NVIDIA, known as "the AI computing company," is seeking a talented and experienced RAS (Reliability, Availability, and Serviceability) Architect for their DGX, HGX, and MGX systems, which deliver world-leading solutions for enterprise AI infrastructure at scale. The role involves designing, architecting, and implementing robust RAS features to improve the reliability of NVIDIA GPU and Grace systems.

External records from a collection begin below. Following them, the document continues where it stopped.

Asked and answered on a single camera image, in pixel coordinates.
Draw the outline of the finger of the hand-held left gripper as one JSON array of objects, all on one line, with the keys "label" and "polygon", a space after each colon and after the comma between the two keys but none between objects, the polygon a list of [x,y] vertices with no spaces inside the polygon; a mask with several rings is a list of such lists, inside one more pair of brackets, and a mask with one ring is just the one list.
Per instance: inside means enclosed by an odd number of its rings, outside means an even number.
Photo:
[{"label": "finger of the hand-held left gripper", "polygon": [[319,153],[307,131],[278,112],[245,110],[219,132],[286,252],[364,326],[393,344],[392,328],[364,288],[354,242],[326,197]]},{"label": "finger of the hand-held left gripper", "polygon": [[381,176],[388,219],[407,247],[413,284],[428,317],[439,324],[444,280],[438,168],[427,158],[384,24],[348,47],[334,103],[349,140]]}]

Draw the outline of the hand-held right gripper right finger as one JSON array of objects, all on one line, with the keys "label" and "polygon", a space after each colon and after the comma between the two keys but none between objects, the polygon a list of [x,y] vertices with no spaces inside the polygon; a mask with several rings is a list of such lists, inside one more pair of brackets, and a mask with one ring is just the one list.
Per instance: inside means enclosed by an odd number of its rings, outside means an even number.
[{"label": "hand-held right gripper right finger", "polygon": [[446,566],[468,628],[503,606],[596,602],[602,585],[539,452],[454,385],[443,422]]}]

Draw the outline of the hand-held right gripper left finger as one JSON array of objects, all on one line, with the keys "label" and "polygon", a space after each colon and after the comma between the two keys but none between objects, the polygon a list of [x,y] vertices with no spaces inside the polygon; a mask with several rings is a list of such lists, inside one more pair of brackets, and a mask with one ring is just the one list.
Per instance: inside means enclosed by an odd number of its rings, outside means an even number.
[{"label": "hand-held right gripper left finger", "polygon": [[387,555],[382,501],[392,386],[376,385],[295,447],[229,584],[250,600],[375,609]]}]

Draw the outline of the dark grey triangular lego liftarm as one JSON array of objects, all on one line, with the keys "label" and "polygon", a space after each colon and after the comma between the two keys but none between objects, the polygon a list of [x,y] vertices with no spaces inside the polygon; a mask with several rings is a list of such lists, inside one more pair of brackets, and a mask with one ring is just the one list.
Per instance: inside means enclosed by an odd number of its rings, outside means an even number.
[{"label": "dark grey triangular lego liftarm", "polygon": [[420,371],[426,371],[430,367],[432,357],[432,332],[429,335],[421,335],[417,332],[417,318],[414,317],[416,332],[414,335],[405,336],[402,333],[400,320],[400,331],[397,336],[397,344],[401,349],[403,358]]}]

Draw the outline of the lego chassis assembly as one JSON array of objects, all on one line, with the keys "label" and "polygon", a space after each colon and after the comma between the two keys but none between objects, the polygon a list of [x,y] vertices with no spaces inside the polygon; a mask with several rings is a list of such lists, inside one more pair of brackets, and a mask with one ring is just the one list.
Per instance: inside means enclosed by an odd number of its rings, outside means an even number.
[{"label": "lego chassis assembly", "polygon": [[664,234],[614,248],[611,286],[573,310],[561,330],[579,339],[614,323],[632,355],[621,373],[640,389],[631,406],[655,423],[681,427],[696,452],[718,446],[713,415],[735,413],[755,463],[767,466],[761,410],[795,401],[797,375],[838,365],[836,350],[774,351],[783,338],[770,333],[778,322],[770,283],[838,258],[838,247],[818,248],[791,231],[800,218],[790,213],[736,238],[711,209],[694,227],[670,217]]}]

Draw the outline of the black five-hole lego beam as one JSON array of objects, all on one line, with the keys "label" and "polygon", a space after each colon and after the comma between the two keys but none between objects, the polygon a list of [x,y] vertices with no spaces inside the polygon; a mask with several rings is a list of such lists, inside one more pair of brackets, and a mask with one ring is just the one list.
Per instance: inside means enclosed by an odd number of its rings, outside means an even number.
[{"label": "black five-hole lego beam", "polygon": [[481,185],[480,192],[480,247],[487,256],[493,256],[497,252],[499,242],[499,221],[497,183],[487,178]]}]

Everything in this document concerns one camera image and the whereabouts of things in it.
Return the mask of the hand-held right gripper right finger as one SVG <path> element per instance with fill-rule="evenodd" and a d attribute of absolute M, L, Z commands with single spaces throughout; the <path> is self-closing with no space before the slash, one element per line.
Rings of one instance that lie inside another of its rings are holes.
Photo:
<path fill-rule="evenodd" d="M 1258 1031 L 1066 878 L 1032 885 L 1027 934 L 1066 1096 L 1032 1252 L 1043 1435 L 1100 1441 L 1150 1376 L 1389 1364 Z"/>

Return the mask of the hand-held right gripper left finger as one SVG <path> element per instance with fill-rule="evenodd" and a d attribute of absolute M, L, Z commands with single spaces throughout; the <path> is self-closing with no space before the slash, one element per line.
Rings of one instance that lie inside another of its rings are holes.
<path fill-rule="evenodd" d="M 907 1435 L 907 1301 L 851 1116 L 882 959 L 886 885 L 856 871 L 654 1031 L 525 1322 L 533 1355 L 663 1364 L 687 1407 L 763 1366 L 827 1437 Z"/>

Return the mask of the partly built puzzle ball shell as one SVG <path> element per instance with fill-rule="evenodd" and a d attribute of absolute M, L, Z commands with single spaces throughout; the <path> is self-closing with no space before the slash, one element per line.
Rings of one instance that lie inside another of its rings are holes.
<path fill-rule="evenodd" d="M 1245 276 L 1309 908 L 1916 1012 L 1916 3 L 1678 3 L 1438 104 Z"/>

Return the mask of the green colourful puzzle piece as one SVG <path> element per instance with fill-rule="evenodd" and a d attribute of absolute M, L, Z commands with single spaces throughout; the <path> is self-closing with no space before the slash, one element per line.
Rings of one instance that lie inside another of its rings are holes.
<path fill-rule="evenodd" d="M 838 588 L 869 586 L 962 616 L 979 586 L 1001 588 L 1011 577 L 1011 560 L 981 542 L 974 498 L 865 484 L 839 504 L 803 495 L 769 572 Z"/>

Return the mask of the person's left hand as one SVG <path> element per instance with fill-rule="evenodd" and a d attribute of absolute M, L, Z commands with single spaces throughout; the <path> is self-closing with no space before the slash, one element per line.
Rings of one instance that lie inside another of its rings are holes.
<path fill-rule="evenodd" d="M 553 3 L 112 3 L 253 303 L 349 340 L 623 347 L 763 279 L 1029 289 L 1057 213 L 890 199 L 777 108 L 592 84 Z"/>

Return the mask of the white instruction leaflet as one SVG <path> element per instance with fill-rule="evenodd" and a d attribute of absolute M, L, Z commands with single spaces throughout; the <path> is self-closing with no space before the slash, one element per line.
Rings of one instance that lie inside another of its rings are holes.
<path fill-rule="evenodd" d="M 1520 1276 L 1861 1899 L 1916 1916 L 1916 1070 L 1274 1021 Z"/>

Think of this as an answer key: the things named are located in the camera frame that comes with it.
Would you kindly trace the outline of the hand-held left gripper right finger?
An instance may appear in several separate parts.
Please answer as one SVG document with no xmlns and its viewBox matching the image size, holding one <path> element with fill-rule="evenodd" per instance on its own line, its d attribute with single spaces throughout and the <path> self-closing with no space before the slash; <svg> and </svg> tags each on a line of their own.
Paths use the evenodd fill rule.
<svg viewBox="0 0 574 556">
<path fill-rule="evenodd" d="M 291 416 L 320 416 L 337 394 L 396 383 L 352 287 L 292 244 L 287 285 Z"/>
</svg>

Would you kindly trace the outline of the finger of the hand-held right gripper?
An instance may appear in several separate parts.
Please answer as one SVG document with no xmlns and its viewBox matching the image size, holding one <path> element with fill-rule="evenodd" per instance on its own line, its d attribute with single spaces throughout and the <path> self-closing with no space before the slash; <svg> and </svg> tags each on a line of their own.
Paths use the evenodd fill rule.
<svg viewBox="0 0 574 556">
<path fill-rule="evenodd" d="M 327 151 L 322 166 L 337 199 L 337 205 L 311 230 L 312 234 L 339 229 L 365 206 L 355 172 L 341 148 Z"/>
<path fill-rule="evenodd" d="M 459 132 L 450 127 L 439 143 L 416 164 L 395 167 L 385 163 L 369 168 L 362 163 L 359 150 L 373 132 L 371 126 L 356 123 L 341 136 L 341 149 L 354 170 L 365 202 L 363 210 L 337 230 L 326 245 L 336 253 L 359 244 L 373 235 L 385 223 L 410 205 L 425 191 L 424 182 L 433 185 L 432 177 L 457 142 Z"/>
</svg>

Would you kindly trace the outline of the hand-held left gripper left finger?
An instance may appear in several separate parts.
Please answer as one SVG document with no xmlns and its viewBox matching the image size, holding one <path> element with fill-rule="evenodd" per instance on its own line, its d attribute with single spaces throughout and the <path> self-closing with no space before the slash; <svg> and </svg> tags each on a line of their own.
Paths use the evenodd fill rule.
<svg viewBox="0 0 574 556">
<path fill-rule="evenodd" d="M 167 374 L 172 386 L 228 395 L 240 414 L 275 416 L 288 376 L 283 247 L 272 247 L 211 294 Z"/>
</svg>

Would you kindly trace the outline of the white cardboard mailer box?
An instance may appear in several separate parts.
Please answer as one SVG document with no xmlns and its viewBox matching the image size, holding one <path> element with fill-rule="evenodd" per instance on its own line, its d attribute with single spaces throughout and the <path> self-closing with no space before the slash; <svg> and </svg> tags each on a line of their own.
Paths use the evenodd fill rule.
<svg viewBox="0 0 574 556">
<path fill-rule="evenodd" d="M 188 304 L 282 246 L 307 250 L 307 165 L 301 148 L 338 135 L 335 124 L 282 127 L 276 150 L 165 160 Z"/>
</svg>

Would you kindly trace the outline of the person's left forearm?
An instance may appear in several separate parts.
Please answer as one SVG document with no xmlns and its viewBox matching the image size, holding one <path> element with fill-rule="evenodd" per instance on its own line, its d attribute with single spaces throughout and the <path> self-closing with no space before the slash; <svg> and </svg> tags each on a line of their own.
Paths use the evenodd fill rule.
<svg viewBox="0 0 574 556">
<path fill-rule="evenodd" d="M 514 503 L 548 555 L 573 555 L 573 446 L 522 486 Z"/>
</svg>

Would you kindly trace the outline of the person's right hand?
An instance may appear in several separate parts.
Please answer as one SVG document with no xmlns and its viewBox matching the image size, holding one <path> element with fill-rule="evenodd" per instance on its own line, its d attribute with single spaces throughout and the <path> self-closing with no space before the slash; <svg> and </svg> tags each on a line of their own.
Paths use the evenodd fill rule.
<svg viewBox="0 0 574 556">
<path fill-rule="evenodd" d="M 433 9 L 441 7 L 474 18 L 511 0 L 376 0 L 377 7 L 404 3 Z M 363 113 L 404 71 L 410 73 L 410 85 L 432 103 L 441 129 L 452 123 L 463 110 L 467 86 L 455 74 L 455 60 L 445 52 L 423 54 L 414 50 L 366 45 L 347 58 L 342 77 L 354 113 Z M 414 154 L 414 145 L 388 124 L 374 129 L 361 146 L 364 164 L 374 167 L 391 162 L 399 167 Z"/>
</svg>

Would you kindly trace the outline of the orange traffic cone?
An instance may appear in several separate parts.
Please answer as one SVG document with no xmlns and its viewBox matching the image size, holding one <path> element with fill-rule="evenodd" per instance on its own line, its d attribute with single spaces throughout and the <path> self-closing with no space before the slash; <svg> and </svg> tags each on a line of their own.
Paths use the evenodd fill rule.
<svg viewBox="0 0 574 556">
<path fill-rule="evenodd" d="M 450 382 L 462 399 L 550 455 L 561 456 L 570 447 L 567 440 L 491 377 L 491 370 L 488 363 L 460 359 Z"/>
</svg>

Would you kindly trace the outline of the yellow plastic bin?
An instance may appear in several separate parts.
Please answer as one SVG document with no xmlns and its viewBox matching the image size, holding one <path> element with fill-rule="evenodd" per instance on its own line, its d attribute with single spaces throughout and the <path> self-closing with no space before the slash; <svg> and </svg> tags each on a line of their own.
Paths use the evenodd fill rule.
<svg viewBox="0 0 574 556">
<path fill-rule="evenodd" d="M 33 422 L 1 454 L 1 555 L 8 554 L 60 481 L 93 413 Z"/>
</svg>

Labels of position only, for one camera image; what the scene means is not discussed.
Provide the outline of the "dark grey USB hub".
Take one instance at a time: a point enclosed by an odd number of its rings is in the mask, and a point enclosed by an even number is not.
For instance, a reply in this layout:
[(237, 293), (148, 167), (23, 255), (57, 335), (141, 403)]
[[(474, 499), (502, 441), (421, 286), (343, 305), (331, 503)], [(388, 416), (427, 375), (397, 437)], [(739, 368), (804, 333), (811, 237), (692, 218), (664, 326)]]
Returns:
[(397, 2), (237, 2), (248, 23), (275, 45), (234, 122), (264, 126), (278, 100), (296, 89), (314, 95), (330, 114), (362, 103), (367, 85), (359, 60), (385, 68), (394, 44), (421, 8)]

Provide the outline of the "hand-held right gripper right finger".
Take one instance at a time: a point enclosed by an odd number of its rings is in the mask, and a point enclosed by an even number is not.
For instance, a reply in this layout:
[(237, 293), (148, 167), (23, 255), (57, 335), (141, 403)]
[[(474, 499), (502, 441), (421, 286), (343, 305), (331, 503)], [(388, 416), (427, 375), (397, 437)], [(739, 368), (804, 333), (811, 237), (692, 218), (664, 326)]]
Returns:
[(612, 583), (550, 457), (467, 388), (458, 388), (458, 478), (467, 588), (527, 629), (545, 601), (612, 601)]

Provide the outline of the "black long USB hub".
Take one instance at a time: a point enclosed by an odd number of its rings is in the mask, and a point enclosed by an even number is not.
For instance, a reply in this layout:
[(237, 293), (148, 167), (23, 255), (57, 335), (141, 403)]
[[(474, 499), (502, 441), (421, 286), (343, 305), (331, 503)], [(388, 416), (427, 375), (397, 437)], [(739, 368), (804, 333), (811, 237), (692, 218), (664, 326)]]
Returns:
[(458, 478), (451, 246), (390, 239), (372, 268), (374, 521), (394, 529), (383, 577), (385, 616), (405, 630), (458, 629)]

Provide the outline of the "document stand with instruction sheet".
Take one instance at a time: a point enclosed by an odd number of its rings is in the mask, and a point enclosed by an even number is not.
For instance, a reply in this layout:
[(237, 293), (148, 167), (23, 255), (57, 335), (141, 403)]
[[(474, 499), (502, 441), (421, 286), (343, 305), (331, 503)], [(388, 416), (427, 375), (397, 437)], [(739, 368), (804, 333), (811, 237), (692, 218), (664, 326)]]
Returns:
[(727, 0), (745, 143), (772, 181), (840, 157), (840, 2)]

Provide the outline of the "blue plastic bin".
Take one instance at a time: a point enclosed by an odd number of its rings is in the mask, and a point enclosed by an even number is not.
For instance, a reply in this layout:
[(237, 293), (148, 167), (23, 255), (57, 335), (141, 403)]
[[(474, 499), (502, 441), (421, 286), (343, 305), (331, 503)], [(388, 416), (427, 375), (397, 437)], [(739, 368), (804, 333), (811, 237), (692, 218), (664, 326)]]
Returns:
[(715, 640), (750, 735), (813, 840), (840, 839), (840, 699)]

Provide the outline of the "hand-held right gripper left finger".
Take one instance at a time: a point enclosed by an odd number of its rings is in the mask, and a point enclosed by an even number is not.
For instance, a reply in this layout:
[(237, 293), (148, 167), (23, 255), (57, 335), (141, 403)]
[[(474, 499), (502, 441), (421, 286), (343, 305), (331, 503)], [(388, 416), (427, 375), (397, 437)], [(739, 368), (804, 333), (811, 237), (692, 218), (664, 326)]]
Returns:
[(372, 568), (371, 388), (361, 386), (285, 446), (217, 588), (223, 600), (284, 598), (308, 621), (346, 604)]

Key responsibilities include:
- Designing server-level RAS for NVIDIA's data center products
- Defining RAS requirements for scale-out environments
- Developing fault detection, isolation, and recovery mechanisms
- Designing redundancy and fault-tolerant mechanisms
- Collaborating with customers, vendors, and suppliers
- Conducting system and cluster level simulations and analysis
- Staying updated with the latest RAS techniques and industry trends
- Working with NVIDIA partners on RAS-related architecture
- Contributing to all phases of product development
The ideal candidate should have:
- BS, MS, or PhD in EE/CS or related field with 15+ years of experience
- Strong programming skills in C/C++ and Linux environments
- Expertise in system-level architecture design and reliability engineering
- Proficiency in scale-out architectures
- Experience with fault-tolerant design principles
- Skills in system-level simulation tools and methodologies
- Excellent problem-solving and communication skills
This role offers the opportunity to work at the forefront of technological advancement, contributing to the next generation of computing. NVIDIA provides a competitive base salary range of $272,000 - $419,750 USD, along with equity and comprehensive benefits.